:: Exercise ::
Since only the total is wanted, give the number of lines in the listing below that hold the string "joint" and add nothing.

(Information shown)

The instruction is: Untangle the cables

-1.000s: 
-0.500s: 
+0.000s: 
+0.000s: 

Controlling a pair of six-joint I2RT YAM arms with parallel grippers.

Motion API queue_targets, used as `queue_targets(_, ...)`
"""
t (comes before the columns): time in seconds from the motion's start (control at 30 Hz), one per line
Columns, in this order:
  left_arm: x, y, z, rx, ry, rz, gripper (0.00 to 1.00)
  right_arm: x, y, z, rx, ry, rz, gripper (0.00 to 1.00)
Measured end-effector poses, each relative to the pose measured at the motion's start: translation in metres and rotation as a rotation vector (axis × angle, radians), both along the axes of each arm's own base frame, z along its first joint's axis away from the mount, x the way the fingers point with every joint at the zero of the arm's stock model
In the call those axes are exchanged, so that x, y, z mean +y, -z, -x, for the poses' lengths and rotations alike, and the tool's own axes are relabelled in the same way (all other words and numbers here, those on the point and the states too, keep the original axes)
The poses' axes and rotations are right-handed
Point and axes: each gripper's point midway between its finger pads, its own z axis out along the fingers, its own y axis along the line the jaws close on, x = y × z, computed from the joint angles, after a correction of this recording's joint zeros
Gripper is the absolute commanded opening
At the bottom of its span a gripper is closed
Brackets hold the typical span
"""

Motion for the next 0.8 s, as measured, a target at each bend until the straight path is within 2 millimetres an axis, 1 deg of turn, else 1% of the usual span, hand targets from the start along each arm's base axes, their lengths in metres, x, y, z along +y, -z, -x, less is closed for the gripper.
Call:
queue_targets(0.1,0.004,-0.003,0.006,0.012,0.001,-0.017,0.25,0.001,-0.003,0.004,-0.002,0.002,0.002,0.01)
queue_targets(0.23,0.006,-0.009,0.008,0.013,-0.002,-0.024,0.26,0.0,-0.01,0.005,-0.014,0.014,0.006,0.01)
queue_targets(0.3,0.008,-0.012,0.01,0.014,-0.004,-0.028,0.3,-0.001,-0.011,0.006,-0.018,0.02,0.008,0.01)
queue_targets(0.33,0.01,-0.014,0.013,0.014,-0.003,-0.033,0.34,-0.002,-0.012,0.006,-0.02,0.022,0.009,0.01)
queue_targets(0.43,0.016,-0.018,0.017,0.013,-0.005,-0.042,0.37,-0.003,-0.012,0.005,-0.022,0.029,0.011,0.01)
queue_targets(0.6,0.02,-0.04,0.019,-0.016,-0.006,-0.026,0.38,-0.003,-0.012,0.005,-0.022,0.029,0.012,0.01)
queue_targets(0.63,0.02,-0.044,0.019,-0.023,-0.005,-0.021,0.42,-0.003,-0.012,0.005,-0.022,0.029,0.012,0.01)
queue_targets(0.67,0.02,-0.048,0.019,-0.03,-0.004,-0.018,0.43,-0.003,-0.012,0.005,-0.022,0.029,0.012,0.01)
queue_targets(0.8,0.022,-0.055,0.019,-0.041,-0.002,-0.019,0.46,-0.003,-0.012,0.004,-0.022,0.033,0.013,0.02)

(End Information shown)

:: Answer for the task ::
3